> _Activity_
Reproduce the material that follows exactly, with no line left out.

> _Supplied information_

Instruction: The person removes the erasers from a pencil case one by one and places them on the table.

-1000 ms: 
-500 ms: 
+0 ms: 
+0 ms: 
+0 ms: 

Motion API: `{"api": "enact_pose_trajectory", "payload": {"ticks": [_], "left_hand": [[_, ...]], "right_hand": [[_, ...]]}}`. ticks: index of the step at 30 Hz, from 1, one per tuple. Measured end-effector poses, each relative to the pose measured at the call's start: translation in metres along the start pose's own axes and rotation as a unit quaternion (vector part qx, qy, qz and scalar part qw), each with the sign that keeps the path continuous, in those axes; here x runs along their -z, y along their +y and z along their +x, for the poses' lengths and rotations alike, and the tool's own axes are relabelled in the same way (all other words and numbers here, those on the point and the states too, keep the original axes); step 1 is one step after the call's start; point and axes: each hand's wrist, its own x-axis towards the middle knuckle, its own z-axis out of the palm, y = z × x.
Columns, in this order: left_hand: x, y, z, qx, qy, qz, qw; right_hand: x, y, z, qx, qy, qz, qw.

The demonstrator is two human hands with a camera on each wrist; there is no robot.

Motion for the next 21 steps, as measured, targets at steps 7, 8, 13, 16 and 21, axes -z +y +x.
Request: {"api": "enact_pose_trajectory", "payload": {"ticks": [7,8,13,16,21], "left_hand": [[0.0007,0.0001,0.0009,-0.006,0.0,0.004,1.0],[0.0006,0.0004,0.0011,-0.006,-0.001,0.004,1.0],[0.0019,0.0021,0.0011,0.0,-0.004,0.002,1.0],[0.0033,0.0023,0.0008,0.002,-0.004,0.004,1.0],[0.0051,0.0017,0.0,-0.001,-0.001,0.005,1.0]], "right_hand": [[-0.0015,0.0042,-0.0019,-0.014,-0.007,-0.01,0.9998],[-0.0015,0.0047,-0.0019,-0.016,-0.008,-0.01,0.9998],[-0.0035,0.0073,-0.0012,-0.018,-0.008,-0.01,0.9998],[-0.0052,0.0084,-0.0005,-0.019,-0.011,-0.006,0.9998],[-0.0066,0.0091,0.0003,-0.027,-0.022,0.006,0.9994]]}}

> _Exercise output_
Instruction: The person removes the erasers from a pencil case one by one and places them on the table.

-1000 ms: 
-500 ms: 
+0 ms: 
+0 ms: 
+0 ms: 

Motion API: `{"api": "enact_pose_trajectory", "payload": {"ticks": [_], "left_hand": [[_, ...]], "right_hand": [[_, ...]]}}`. ticks: index of the step at 30 Hz, from 1, one per tuple. Measured end-effector poses, each relative to the pose measured at the call's start: translation in metres along the start pose's own axes and rotation as a unit quaternion (vector part qx, qy, qz and scalar part qw), each with the sign that keeps the path continuous, in those axes; here x runs along their -z, y along their +y and z along their +x, for the poses' lengths and rotations alike, and the tool's own axes are relabelled in the same way (all other words and numbers here, those on the point and the states too, keep the original axes); step 1 is one step after the call's start; point and axes: each hand's wrist, its own x-axis towards the middle knuckle, its own z-axis out of the palm, y = z × x.
Columns, in this order: left_hand: x, y, z, qx, qy, qz, qw; right_hand: x, y, z, qx, qy, qz, qw.

The demonstrator is two human hands with a camera on each wrist; there is no robot.

Motion for the next 21 steps, as measured, targets at steps 7, 8, 13, 16 and 21, axes -z +y +x.
Request: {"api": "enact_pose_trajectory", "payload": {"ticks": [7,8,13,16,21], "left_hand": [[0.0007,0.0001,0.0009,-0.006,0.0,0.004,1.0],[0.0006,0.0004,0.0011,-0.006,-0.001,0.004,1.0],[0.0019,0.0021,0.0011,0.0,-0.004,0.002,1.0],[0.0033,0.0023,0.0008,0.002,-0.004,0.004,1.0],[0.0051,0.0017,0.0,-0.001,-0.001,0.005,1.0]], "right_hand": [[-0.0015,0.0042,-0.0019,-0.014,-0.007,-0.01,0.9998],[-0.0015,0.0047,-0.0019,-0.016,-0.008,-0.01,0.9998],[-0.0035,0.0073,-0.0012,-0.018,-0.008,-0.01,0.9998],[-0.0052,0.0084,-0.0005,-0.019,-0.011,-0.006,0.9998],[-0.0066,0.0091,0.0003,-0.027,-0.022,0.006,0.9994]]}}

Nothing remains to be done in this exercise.